- **EXERCISE BRIEF**: Given the listing below, write out exactly the lines starting with the line that has "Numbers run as" and going on through the line that has "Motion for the", both kept.

- **MATERIAL PROVIDED**:

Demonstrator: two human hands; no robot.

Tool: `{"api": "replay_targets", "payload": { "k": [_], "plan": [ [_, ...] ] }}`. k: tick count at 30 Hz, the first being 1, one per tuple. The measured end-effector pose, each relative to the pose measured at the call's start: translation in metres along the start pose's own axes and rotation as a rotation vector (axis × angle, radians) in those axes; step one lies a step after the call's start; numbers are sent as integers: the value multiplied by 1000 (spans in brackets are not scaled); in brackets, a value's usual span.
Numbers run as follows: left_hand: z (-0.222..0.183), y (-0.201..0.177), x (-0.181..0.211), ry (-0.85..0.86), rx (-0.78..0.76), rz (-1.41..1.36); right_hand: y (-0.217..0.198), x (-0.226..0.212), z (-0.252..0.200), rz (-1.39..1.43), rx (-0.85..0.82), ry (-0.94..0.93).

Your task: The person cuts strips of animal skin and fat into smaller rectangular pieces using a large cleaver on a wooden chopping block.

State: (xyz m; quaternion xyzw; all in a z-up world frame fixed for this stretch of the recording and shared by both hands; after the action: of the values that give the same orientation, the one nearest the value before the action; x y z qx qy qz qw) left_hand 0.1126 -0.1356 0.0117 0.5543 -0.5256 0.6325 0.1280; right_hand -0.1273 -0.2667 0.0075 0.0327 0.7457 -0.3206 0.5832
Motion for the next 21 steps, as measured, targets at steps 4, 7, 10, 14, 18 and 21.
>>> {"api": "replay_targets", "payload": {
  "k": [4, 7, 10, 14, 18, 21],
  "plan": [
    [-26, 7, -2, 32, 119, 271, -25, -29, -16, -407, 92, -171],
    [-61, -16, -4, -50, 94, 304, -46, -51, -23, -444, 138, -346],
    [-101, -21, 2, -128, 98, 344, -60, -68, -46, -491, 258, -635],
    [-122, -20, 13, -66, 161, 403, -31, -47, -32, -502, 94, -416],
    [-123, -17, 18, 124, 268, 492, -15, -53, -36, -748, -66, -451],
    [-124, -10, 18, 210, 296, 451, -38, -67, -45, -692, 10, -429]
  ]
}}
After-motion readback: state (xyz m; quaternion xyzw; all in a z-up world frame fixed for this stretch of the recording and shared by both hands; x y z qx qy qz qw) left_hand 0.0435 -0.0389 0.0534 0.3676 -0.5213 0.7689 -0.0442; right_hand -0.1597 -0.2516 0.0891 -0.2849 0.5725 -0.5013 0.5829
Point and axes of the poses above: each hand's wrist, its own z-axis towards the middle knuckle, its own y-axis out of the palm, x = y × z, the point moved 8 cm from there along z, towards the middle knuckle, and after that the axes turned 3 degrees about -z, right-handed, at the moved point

- **ANSWER FOR THIS EXERCISE**:
Numbers run as follows: left_hand: z (-0.222..0.183), y (-0.201..0.177), x (-0.181..0.211), ry (-0.85..0.86), rx (-0.78..0.76), rz (-1.41..1.36); right_hand: y (-0.217..0.198), x (-0.226..0.212), z (-0.252..0.200), rz (-1.39..1.43), rx (-0.85..0.82), ry (-0.94..0.93).

Your task: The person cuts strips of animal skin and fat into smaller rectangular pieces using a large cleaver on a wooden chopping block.

State: (xyz m; quaternion xyzw; all in a z-up world frame fixed for this stretch of the recording and shared by both hands; after the action: of the values that give the same orientation, the one nearest the value before the action; x y z qx qy qz qw) left_hand 0.1126 -0.1356 0.0117 0.5543 -0.5256 0.6325 0.1280; right_hand -0.1273 -0.2667 0.0075 0.0327 0.7457 -0.3206 0.5832
Motion for the next 21 steps, as measured, targets at steps 4, 7, 10, 14, 18 and 21.

The answer has been written out completely.